If you're in the market for a versatile HSS in this range and the Violet finish works for you, this is worth a serious look before it moves.

View the Ibanez LB1VL Lari Basilio Signature Guitar Violet B-Stock Product Page

Frequently Asked Questions

What's the actual difference between the B-Stock LB1VL and a new one?

The specs, components, and playability are identical. B-Stock units typically have a minor cosmetic blemish — a light scuff, a small finish irregularity — noted in the listing photos. The neck, frets, pickups, and hardware are the same as a new-in-box guitar. Most B-Stock units at our shop have never been played.

Is the Gotoh T1702B tremolo a floating bridge or a hardtail setup?

The Gotoh T1702B is a tremolo — it does move. It's not a locking double-locking system like a Floyd Rose, but paired with the Gotoh Magnum Lock locking tuners and bone nut, it holds tune well under normal use. If you want to block it and run it as a hardtail, that's a straightforward setup-bench modification.
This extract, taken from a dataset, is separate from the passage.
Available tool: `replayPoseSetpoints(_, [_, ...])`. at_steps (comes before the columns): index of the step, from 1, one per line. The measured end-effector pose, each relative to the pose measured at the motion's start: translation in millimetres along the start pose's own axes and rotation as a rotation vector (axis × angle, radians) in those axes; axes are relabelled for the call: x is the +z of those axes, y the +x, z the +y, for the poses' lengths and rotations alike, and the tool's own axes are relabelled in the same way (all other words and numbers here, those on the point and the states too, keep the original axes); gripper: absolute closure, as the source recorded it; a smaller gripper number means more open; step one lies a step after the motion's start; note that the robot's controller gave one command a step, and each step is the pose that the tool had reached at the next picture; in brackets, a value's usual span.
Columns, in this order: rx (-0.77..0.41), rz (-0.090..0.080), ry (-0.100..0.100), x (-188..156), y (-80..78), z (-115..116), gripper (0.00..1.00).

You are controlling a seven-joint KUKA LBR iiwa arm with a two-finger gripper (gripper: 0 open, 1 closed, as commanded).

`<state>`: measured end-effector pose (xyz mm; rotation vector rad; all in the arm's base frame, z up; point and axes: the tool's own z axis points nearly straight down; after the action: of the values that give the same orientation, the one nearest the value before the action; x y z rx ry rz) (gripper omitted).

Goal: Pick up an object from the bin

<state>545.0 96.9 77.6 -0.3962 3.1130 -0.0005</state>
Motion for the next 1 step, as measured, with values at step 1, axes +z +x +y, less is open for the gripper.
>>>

What does the dyna-MIX9 switching system do differently from a standard five-way?

A standard five-way switch gives you five pickup combinations. The dyna-MIX9 gives you nine, including coil-split options that let the bridge humbucker operate as a single-coil. This expands the clean and mid-gain tones available from the bridge position — useful if you want Strat-style single-coil clarity across all three pickup positions rather than just the middle and neck.

Is a 25.5" scale length comfortable for players used to shorter-scale guitars?

A 25.5" scale (648mm) is the standard Fender/Stratocaster scale length — slightly longer than a Gibson's 24.75" (629mm). String tension is a bit firmer, which some players prefer for note clarity and bending control, especially with the compound radius fretboard flattening out toward the body. If you're coming from a Les Paul or a shorter-scale Ibanez, give yourself a session or two to adjust. Most players find it comfortable within a few hours of play.